このほかに、水分をしっかり摂ることも大切です。理想的な便は水分が約8割と言われています。水分不足で硬い便にならないように、こまめに水を飲むようにしましょう。
●なるべくストレスをためない
人間の自律神経には交感神経と副交感神経があり、副交感神経が優位になると腸の動きが活発になると言われています。副交感神経というのは、リラックスしている時に働く神経で、特に睡眠時に働きます。一方、ストレスを感じている時には交感神経が優位になり、腸の動きは鈍ってしまうと考えられています。
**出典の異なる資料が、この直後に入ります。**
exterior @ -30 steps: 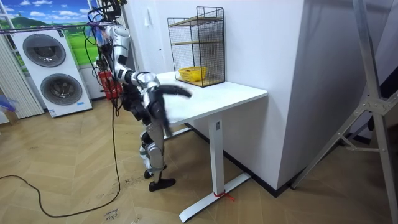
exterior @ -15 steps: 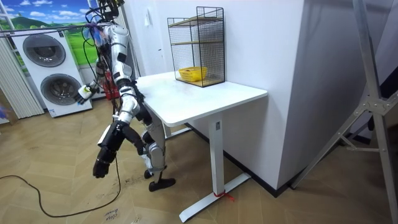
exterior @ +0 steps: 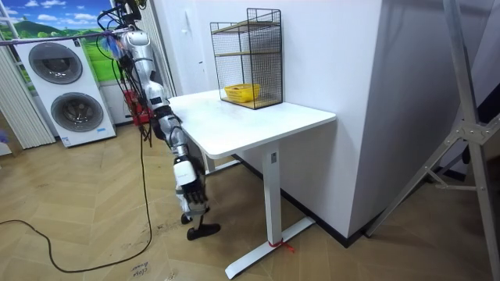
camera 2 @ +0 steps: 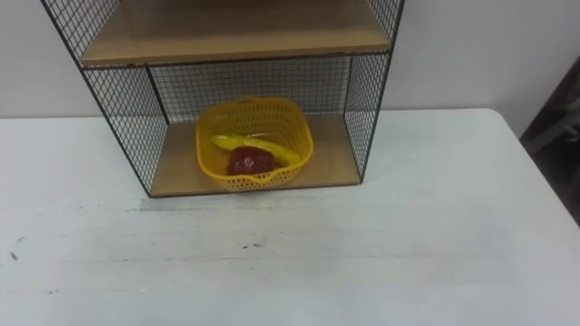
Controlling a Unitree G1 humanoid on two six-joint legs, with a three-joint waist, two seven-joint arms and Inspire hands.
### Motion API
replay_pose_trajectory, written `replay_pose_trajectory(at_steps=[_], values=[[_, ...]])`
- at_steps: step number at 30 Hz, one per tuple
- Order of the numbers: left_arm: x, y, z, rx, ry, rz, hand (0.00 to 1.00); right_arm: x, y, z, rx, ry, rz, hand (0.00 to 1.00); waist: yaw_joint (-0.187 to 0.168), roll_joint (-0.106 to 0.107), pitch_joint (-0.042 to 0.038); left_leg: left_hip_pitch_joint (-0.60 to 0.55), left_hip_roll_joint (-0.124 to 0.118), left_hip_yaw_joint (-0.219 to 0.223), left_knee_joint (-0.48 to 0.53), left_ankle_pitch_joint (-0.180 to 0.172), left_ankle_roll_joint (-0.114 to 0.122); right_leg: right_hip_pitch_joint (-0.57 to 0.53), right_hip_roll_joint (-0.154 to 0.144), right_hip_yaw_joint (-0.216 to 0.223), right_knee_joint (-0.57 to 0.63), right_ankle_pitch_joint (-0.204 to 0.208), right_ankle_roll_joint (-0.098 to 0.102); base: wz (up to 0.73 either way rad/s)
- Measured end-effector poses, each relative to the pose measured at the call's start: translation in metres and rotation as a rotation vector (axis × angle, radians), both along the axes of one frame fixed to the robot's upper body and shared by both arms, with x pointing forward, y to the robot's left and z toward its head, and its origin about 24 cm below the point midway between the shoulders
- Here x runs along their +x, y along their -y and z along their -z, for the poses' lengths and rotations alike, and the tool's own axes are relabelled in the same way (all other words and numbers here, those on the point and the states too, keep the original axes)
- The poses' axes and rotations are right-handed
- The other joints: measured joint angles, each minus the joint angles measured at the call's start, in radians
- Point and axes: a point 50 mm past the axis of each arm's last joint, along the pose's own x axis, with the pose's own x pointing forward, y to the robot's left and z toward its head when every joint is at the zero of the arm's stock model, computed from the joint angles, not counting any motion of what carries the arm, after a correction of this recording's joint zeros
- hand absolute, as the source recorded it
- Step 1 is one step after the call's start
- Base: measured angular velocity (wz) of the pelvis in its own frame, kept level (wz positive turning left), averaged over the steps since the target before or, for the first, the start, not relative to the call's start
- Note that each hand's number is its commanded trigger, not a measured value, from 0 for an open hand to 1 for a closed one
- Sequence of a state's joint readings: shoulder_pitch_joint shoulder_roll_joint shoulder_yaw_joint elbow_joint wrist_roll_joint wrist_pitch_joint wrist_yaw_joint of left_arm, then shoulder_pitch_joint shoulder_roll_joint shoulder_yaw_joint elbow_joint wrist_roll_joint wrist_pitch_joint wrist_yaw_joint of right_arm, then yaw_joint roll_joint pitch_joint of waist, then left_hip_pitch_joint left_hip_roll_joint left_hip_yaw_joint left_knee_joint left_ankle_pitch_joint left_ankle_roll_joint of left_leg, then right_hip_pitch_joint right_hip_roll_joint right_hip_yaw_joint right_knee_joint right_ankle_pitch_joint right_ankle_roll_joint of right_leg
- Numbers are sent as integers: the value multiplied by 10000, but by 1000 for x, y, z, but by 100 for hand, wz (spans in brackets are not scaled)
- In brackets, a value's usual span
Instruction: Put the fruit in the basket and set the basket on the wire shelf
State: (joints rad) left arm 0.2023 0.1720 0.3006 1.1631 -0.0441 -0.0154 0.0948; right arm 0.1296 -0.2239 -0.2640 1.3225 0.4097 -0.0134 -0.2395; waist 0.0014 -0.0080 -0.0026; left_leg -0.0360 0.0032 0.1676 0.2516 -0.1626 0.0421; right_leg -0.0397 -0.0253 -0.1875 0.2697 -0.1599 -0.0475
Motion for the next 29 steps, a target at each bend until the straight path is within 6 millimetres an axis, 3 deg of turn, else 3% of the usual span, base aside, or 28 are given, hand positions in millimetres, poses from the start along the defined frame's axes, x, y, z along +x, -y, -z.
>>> replay_pose_trajectory(at_steps=[4, 7, 11, 18, 26, 29], values=[[11, 14, 3, -239, -645, 2156, 0, 16, -21, 7, 978, 49, -2206, 0, -5, -68, 16, -48, 31, -42, -119, 109, 44, 30, 85, -15, -321, 145, -10, 4], [13, 24, 6, -610, -756, 2710, 0, 20, -32, 11, 1475, -307, -3863, 0, 4, -55, 118, -74, 34, -39, -131, 114, 47, 14, 98, -9, -354, 195, -28, 0], [14, 33, 8, -891, -876, 3169, 0, 22, -40, 13, 1897, -673, -5523, 0, 10, 0, 105, -136, 68, -24, -137, 113, 47, 2, 146, 14, -489, 235, -37, -2], [11, 38, 10, -1021, -1183, 3458, 0, 18, -44, 14, 2291, -978, -6034, 0, 22, 169, 109, -42, 64, -9, -161, 114, 47, 80, 159, 80, -486, 270, -35, -3], [-9, 36, 11, -999, -2540, 4337, 0, 3, -45, 16, 2879, -1795, -6007, 0, 2, 138, 80, 135, 47, -82, -159, 113, 47, 284, 166, 84, -490, 264, -37, 0], [-14, 36, 11, -992, -2879, 4456, 0, -3, -47, 16, 3219, -2212, -6185, 0, -4, 99, 19, 182, 39, -113, -159, 111, 48, 336, 165, 79, -490, 259, -39, 0]])
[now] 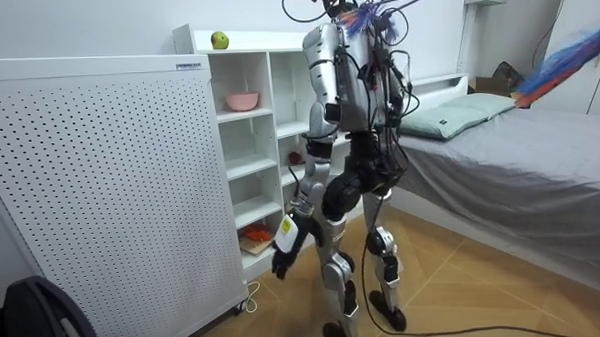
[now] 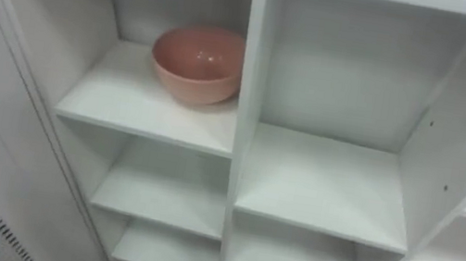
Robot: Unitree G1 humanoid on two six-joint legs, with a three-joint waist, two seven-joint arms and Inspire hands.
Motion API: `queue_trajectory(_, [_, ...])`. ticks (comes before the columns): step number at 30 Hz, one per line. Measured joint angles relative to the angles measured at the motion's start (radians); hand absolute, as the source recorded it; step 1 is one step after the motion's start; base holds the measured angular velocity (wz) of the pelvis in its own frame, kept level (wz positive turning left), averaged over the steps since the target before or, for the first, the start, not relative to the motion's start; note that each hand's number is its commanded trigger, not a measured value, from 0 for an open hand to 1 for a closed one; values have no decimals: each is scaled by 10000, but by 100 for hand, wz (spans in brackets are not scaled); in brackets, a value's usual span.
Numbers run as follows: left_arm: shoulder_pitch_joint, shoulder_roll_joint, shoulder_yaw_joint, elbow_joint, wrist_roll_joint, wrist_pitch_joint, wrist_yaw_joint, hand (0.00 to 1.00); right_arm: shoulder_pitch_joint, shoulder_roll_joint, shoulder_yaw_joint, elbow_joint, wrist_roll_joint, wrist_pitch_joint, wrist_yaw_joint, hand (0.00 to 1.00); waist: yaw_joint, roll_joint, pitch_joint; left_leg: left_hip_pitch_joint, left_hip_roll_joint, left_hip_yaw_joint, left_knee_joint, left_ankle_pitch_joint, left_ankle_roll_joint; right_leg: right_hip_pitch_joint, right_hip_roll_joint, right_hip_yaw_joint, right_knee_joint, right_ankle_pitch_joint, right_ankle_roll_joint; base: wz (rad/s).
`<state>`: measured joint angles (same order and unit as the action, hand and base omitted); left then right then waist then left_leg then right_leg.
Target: Arrange fruit in the closet
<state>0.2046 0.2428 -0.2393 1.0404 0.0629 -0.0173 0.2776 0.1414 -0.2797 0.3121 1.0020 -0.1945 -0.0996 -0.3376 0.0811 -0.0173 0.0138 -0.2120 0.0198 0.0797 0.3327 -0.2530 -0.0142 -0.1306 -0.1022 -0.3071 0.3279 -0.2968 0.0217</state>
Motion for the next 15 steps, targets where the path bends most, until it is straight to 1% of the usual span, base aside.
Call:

そのため、便秘解消にはストレスをためないことが大切です。また、就寝時間と起床時間をなるべく固定し、質の良い睡眠をとることを心がけましょう。
●適度な運動をする
運動には腸のぜん動運動を促す効果があると考えられています。なかでもウォーキングは、自律神経のバランスを整える効果があり、腸の働きを調整してくれると言われています。できれば、1日30分程度歩くと良いでしょう。ウォーキングが難しい場合は、室内でのストレッチでも便秘解消の効果が期待できます。。
便秘による口臭を治してくれる食べ物
便秘による口臭を改善するためには、腸内環境を整えてくれる食品を食べることが重要です。今回は、おすすめの食品を紹介します。
●牛乳・ヨーグルト
これらの食品は腸内善玉菌のエサとなる乳酸菌を多く含んでいるのでおすすめです。加えて、ヨーグルトには腸内環境を整える効果が期待できるビフィズス菌も多く含まれています。最近では、ビフィズス菌以外にも腸内環境の改善に効果的なさまざまな菌が入った商品が販売されているので、2週間ほど同じものを食べ続けても効果を感じられなければ、別の種類に変えて自分に合うものを探してみてください。
●みそ・納豆
みそや納豆などの発酵食品は、腸内の善玉菌のエサとなる乳酸菌やビフィズス菌、麹菌を増やす働きがあります。
●果物・海藻・きのこ類
これらの食材は食物繊維を多く含んでいるのでおすすめです。ただし、食物繊維は摂りすぎると便秘を悪化させてしまう可能性もあるので注意しましょう。
●蜂蜜・甘酒・オリゴ糖
糖分を摂取する際には、自然由来の甘味料がおすすめです。代表的なものは、蜂蜜・甘酒・オリゴ糖など。これらは胃で消化されにくく、栄養素も多いので腸で善玉菌のエサになります。一方、人工甘味料は、栄養素が少なく、腸内の悪玉菌を増加させてしまう恐れがあるので、摂りすぎには注意しましょう。
まとめ
軽度の便秘ですぐに口臭が起こるということはありませんが、便秘を放置していると、身体の臭いまで変化してしまうことが分かりました。便秘かなと感じたら、早めに食事内容や生活習慣を改善して、解消できるように心がけましょう。それでも効果がなかったら、市販薬を飲んだり、病院を受診するなどしてください。
子どもの場合は、口臭や体臭から便秘に気づくことができます。便の臭いを感じたら、排便のペースや量を確認し、便秘が疑われる時には早めに病院で診てもらいましょう。